The U.S. may need to keep as many as 20,000 troops and other military personnel in Iraq, even after the Islamic State is driven out, to stabilize the country, the former head of the Pentagon’s policy shop said Thursday.
A postwar force of between 4,000 to 8,000 American troops “is probably sufficient” to help local security forces ensure security in Iraq as ISIS faces defeat in its final stronghold in Mosul, Eric Edelman, the Pentagon’s top policy official during the George W. Bush administration, said in an interview.
The U.S. forces would likely be deployed as advisers, not combat troops, to support Iraq’s police and military forces, he said.
“We are dealing with an an ISIS that is severely, severely weakened” after nearly two years of constant war against U.S.-backed Iraqi and Kurdish forces, said Mr. Edelman, who is now a senior fellow at the Center for Strategic and Budgetary Assessments (CSBA), a Washington-based defense think tank.
The 5,000 to 20,000 troops called for in the report would provide enough military support for Iraqi forces to hold their own on the conventional battlefield and battle ISIS remnants with a classic counterinsurgency strategy.
The 5,000-man footprint tracks closely the troop levels authorized by President Obama when U.S. operations against ISIS in Iraq began in 2014. The high-end estimate would match the U.S. invasion force sent into Afghanistan in 2001.
U.S. and Iraqi officials say ISIS has lost nearly all its territory in the country and is poised to lose its Iraqi capital of Mosul. As battlefield and territorial losses mount, the group may be returning to its insurgent roots.
“There is an imperative for some kind of residual U.S. military presence in Iraq,” to ensure an ISIS-led insurgency does not drive the country back into the bloodshed and violence that engulfed the country during the darkest days of the American war, the report’s author and CSBA Senior Fellow Hal Brands said.
Negotiations have begun between Iraqi Prime Minister Haider al-Abadi and U.S. officials in Baghdad on a new status of forces agreement, or SOFA, which will outline the legal and diplomatic parameters underpinning a long-term U.S. military presence in the country.

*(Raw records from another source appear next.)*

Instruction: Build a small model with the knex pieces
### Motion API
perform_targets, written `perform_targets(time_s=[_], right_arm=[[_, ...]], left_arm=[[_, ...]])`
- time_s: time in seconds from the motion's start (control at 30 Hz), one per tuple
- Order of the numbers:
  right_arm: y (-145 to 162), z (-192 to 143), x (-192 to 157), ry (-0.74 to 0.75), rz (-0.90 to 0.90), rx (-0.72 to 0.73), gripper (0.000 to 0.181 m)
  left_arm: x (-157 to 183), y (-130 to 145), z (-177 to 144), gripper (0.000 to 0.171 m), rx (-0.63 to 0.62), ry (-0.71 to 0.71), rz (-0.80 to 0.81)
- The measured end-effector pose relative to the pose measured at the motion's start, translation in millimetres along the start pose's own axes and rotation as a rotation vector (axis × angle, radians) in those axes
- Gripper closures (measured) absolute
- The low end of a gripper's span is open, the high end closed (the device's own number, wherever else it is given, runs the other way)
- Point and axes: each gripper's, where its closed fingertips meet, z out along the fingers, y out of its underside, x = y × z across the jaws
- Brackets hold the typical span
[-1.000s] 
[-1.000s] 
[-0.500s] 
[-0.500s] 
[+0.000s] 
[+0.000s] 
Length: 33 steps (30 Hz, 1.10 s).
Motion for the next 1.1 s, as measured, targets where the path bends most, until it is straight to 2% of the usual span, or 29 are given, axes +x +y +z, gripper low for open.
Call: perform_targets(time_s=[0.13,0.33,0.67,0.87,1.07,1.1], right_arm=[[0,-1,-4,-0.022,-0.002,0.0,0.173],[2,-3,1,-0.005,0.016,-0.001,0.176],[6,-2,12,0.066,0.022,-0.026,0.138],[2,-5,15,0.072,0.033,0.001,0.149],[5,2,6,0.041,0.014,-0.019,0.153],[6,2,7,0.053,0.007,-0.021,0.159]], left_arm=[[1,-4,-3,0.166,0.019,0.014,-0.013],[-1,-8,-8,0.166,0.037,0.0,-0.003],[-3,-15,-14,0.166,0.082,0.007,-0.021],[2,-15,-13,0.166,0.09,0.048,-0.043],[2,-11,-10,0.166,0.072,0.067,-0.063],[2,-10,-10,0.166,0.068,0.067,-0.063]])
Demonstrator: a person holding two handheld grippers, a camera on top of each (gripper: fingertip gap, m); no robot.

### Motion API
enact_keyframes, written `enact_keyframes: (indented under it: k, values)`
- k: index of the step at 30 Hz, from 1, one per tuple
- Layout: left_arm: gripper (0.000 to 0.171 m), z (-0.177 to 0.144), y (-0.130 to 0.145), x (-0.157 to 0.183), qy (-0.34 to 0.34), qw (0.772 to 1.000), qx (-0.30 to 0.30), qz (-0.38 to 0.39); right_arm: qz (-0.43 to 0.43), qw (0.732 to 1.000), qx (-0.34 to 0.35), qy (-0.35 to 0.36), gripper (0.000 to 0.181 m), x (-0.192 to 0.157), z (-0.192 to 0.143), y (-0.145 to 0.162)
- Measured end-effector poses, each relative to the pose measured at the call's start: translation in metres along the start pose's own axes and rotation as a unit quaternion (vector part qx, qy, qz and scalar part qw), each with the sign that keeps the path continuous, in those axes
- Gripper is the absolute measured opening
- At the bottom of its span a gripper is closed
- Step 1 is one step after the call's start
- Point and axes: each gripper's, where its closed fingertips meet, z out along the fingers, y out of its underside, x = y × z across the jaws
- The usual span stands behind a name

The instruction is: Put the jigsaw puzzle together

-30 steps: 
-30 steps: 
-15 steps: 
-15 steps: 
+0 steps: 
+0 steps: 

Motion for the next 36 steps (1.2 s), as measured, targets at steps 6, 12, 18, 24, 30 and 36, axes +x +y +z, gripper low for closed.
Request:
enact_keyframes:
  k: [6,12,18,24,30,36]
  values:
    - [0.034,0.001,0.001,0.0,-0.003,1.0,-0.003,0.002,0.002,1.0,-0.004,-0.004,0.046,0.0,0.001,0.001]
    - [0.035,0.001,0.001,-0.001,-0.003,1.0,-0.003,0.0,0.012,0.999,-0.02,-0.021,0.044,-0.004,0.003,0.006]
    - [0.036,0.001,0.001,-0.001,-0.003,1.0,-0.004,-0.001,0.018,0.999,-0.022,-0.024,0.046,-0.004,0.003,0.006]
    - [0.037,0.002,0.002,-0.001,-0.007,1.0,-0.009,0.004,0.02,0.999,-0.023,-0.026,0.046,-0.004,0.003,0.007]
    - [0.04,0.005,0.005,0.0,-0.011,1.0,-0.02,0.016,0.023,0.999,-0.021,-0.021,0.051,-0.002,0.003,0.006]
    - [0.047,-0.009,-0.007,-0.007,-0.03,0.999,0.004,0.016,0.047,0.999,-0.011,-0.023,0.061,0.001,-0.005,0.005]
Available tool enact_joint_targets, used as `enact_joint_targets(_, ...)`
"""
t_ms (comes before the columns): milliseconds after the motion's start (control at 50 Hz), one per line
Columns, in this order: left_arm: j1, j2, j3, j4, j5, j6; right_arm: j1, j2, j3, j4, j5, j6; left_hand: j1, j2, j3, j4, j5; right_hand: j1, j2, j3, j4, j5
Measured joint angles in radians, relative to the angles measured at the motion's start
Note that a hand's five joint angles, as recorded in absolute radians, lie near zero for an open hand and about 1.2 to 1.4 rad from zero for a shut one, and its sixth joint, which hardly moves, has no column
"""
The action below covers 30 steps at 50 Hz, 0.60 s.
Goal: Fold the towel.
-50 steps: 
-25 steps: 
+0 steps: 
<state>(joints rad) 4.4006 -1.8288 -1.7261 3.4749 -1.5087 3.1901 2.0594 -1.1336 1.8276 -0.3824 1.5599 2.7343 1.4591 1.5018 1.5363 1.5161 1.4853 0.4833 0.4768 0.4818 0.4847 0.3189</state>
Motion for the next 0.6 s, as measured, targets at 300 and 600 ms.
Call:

Mr. Edelman and Mr. Brands said the remaining U.S. forces will provide Mr. Abadi political cover against opponents of a long-term military mission in Iraq. Influential Shi’ite cleric Muqtada al-Sadr vehemently opposes any American deployments into postwar Iraq. Other Iranian-backed Shi’ite groups are also lining up against an extended U.S. mission in the country.
Mr. Abadi will likely forgo a parliamentary vote on any SOFA deal and issue an agreement via executive action, Mr. Edelman said. The inability by former Iraqi Prime Minister Nouri al-Maliki to push a SOFA deal through parliament resulted in the full withdrawal of U.S. forces from the country in 2011.
“My hope is the experience of 2014 may prove that … it may be worth paying a political price for keeping U.S. forces in the country,” Mr. Brands added, regarding acceptance of a prolonged American presence by Iraqis.
Iraqi Shia will likely remain split over support for the U.S. postwar mission, while Iraqi Sunnis and Kurds will embrace the deal, since they see American forces as a necessary “balance against Iranian influence,” Mr. Edelman added.
Tehran’s growing influence in the country, most notably via the network of majority Iranian-backed Shia militias known as Popular Mobilization Forces, or PMF, could weigh heavily on any decision by the Pentagon to put more boots on the ground in Iraq.
“One of the problems in the [coalition] campaign is that the partner [forces] hate each other more than they hate ISIS,” Mr. Brands said. “As ISIS gets closer to defeat, those underlying conflicts … are coming to the surface in a major way.”